• WHAT THIS TASK INVOLVES: Without the images, print every line of the material below exactly as given.

· · · · · · ·

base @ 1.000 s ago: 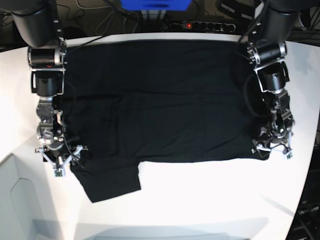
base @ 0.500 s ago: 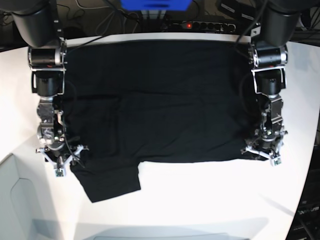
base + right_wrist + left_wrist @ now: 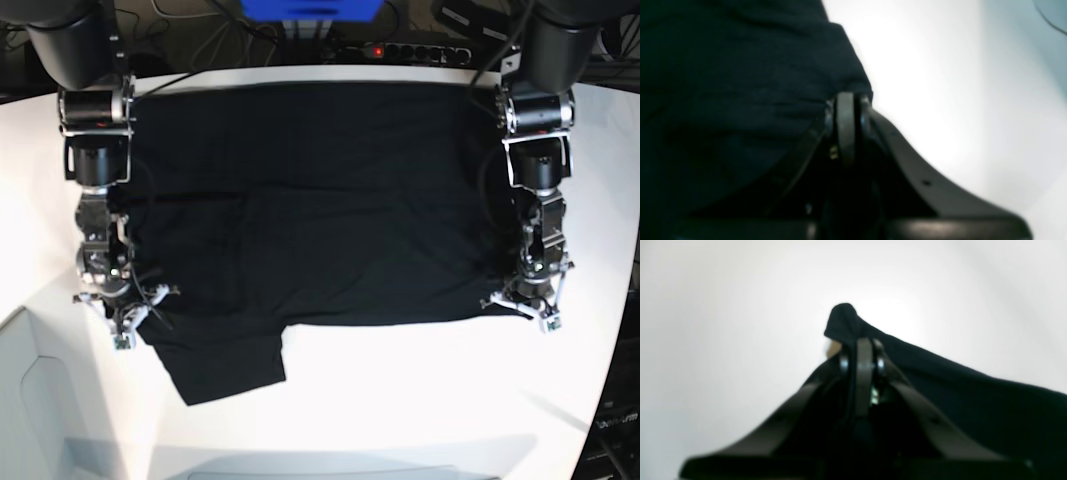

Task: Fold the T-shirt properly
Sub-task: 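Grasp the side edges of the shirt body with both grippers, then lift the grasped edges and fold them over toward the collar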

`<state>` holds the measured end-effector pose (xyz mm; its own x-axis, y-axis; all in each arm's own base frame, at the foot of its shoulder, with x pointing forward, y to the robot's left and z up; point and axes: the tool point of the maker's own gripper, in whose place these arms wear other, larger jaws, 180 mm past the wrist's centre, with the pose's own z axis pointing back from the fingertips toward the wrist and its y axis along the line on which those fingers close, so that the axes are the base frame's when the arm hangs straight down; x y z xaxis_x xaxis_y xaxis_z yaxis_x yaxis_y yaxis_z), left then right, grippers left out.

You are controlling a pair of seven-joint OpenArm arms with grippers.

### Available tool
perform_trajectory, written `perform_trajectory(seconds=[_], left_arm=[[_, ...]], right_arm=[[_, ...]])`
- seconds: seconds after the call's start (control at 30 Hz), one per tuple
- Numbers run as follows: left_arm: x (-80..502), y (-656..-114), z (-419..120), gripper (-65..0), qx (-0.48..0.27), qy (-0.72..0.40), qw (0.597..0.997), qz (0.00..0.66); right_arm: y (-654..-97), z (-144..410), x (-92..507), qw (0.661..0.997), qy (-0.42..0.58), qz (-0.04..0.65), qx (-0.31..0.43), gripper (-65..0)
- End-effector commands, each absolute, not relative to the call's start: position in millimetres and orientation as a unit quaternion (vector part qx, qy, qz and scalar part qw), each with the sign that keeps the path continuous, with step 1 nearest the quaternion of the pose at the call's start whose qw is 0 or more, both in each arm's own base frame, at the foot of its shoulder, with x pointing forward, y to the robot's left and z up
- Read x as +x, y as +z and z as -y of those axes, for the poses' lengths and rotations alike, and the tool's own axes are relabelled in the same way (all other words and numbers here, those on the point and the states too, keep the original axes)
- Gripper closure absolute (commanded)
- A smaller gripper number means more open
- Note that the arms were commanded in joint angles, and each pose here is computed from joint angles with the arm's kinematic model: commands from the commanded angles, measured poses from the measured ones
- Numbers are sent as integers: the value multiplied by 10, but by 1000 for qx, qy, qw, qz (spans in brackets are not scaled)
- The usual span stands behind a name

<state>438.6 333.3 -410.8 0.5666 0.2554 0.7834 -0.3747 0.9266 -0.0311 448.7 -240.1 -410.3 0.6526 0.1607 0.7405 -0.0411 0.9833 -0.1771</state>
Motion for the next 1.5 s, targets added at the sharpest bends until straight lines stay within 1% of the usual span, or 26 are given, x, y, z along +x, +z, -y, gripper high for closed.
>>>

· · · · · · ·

• WRITTEN SOLUTION:
base @ 1.000 s ago: 
base @ 0.500 s ago: 
base + right_wrist + left_wrist @ now: 

Task: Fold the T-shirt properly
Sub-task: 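Grasp the side edges of the shirt body with both grippers, then lift the grasped edges and fold them over toward the collar
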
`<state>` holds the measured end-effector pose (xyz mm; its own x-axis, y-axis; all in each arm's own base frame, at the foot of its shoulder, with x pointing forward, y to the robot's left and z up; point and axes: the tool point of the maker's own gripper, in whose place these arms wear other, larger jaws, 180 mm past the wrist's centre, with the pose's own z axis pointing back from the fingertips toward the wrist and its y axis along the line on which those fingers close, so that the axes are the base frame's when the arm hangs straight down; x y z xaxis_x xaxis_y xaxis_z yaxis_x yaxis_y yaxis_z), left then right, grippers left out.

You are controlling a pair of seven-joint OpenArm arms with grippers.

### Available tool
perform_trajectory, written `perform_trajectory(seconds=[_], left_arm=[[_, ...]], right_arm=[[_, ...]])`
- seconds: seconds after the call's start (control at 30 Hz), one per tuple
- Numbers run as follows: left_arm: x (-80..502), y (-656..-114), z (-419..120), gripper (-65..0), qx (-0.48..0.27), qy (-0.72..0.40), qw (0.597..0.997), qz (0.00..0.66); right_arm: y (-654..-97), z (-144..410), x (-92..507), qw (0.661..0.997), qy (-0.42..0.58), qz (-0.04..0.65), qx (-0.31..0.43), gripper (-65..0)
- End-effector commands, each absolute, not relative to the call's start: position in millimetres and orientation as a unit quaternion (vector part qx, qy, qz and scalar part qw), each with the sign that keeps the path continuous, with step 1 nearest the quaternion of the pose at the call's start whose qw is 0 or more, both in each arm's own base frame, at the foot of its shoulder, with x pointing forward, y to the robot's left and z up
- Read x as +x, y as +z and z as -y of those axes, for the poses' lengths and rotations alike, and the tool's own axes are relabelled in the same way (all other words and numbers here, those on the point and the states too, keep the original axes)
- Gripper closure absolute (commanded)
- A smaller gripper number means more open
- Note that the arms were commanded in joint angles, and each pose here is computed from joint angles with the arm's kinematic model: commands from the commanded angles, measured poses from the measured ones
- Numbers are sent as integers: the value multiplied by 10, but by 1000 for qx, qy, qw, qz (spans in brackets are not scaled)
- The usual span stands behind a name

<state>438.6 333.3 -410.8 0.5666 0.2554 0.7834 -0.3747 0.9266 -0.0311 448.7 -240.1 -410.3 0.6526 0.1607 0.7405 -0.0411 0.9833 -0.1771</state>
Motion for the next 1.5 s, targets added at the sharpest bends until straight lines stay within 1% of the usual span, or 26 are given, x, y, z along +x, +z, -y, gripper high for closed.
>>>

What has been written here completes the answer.